● What is needed: Transcribe the listing word for word.

Start of Block

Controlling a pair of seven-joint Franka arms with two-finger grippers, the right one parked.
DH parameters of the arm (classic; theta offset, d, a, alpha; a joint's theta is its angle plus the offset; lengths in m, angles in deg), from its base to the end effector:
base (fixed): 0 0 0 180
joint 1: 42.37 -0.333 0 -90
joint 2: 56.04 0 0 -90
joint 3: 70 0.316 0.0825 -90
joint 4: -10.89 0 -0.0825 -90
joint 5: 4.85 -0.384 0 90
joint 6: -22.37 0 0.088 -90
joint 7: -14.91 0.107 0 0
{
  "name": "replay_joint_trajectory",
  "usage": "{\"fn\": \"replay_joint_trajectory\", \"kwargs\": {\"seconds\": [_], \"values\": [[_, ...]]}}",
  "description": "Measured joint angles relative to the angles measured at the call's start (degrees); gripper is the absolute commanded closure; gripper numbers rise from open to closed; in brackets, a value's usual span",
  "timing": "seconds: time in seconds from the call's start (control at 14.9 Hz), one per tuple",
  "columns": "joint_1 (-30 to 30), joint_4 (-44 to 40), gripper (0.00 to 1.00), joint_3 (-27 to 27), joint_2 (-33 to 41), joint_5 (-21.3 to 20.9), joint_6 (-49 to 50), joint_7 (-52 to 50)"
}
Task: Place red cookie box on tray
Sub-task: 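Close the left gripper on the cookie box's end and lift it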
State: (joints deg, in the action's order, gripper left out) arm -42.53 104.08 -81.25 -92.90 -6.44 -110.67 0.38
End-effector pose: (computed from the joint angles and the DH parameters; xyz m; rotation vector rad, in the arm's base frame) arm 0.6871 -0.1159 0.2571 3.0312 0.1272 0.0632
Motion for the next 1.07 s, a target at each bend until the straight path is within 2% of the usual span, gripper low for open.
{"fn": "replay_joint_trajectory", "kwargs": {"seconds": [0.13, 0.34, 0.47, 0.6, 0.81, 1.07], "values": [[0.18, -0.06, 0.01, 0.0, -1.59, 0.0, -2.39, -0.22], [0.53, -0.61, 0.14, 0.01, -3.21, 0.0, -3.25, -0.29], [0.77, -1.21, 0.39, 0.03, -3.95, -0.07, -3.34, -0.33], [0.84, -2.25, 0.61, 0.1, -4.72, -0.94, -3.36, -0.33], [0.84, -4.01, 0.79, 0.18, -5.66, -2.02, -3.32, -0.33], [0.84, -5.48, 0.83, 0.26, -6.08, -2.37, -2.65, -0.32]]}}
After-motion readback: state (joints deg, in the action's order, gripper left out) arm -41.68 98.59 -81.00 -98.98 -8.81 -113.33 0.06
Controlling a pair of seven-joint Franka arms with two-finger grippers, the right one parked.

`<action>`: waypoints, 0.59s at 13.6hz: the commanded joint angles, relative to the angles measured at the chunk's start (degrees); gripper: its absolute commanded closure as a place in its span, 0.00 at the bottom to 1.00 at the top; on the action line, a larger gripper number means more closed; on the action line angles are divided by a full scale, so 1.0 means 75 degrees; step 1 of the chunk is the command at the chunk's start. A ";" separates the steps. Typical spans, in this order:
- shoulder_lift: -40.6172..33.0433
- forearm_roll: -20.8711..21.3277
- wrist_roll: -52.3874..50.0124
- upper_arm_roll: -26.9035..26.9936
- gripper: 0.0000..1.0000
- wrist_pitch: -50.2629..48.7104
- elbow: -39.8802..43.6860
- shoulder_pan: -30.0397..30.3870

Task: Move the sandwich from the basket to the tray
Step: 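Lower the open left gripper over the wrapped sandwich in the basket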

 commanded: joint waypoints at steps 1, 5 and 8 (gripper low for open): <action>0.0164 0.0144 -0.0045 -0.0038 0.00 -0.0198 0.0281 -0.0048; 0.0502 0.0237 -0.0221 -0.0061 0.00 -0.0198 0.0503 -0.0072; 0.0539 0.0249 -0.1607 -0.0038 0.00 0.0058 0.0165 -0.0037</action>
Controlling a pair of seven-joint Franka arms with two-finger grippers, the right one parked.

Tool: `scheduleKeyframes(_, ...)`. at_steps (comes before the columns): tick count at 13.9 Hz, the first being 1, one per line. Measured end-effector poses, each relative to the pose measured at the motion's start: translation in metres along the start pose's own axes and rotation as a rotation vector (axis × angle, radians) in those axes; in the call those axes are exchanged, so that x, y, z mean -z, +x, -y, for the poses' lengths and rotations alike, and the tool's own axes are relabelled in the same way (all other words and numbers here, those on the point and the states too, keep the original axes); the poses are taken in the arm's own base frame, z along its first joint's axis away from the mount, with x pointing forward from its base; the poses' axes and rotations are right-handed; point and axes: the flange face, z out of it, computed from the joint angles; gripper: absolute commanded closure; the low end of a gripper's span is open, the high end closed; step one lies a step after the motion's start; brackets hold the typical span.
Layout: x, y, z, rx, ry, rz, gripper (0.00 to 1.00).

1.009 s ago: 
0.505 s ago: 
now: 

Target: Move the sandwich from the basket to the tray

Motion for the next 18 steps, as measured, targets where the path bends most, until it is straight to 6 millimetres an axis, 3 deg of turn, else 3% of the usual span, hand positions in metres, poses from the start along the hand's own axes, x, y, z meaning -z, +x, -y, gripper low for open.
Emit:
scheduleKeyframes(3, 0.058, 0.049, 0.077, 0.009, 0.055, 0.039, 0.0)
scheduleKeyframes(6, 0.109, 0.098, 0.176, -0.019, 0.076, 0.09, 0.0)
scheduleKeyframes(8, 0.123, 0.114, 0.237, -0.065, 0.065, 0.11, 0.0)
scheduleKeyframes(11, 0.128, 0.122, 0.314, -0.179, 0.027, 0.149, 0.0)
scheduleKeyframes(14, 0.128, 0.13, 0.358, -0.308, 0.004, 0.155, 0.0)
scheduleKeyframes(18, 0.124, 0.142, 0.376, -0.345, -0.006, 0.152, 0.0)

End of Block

● Exercise response:
Controlling a pair of seven-joint Franka arms with two-finger grippers, the right one parked.
DH parameters of the arm (classic; theta offset, d, a, alpha; a joint's theta is its angle plus the offset; lengths in m, angles in deg), from its base to the end effector:
base (fixed): 0 0 0 180
joint 1: 42.37 -0.333 0 -90
joint 2: 56.04 0 0 -90
joint 3: 70 0.316 0.0825 -90
joint 4: -10.89 0 -0.0825 -90
joint 5: 4.85 -0.384 0 90
joint 6: -22.37 0 0.088 -90
joint 7: -14.91 0.107 0 0
{
  "name": "replay_joint_trajectory",
  "usage": "{\"fn\": \"replay_joint_trajectory\", \"kwargs\": {\"seconds\": [_], \"values\": [[_, ...]]}}",
  "description": "Measured joint angles relative to the angles measured at the call's start (degrees); gripper is the absolute commanded closure; gripper numbers rise from open to closed; in brackets, a value's usual span",
  "timing": "seconds: time in seconds from the call's start (control at 14.9 Hz), one per tuple",
  "columns": "joint_1 (-30 to 30), joint_4 (-44 to 40), gripper (0.00 to 1.00), joint_3 (-27 to 27), joint_2 (-33 to 41), joint_5 (-21.3 to 20.9), joint_6 (-49 to 50), joint_7 (-52 to 50)"
}
Task: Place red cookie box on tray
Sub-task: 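Close the left gripper on the cookie box's end and lift it
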State: (joints deg, in the action's order, gripper left out) arm -42.53 104.08 -81.25 -92.90 -6.44 -110.67 0.38
End-effector pose: (computed from the joint angles and the DH parameters; xyz m; rotation vector rad, in the arm's base frame) arm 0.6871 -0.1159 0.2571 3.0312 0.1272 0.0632
Motion for the next 1.07 s, a target at each bend until the straight path is within 2% of the usual span, gripper low for open.
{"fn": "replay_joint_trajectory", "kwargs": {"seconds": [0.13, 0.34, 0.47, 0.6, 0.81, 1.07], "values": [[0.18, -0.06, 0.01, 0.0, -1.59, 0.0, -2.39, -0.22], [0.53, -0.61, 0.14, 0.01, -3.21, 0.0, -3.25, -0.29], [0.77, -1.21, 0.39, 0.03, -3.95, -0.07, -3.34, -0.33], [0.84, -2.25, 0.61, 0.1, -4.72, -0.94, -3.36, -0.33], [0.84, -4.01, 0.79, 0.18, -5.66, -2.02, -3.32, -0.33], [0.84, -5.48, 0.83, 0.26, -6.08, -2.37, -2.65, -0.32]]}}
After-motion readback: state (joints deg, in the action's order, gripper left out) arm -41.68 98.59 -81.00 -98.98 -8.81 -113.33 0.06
Controlling a pair of seven-joint Franka arms with two-finger grippers, the right one parked.

`<action>`: waypoints, 0.59s at 13.6hz: the commanded joint angles, relative to the angles measured at the chunk's start (degrees); gripper: its absolute commanded closure as a place in its span, 0.00 at the bottom to 1.00 at the top; on the action line, a larger gripper number means more closed; on the action line angles are divided by a full scale, so 1.0 means 75 degrees; step 1 of the chunk is the command at the chunk's start. A ";" separates the steps. Typical spans, in this order:
- shoulder_lift: -40.6172..33.0433
- forearm_roll: -20.8711..21.3277
- wrist_roll: -52.3874..50.0124
- upper_arm_roll: -26.9035..26.9936
- gripper: 0.0000..1.0000
- wrist_pitch: -50.2629..48.7104
- elbow: -39.8802..43.6860
- shoulder_pan: -30.0397..30.3870

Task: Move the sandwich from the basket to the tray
Step: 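Lower the open left gripper over the wrapped sandwich in the basket
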
 commanded: joint waypoints at steps 1, 5 and 8 (gripper low for open): <action>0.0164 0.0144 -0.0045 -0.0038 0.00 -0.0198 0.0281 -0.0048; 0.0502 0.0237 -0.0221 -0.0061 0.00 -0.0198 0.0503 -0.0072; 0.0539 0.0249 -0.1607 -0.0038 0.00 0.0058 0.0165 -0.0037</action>
Controlling a pair of seven-joint Franka arms with two-finger grippers, the right one parked.

Tool: `scheduleKeyframes(_, ...)`. at_steps (comes before the columns): tick count at 13.9 Hz, the first being 1, one per line. Measured end-effector poses, each relative to the pose measured at the motion's start: translation in metres along the start pose's own axes and rotation as a rotation vector (axis × angle, radians) in those axes; in the call those axes are exchanged, so that x, y, z mean -z, +x, -y, for the poses' lengths and rotations alike, and the tool's own axes are relabelled in the same way (all other words and numbers here, those on the point and the states too, keep the original axes); the poses are taken in the arm's own base frame, z along its first joint's axis away from the mount, with x pointing forward from its base; the poses' axes and rotations are right-handed; point and axes: the flange face, z out of it, computed from the joint angles; gripper: absolute commanded closure; the low end of a gripper's span is open, the high end closed; step one lies a step after the motion's start; brackets hold the typical span.
Layout: x, y, z, rx, ry, rz, gripper (0.00 to 1.00).

1.009 s ago: 
0.505 s ago: 
now: 

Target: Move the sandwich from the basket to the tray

Motion for the next 18 steps, as measured, targets where the path bends most, until it is straight to 6 millimetres an axis, 3 deg of turn, else 3% of the usual span, hand positions in metres, poses from the start along the hand's own axes, x, y, z meaning -z, +x, -y, gripper low for open.
Emit:
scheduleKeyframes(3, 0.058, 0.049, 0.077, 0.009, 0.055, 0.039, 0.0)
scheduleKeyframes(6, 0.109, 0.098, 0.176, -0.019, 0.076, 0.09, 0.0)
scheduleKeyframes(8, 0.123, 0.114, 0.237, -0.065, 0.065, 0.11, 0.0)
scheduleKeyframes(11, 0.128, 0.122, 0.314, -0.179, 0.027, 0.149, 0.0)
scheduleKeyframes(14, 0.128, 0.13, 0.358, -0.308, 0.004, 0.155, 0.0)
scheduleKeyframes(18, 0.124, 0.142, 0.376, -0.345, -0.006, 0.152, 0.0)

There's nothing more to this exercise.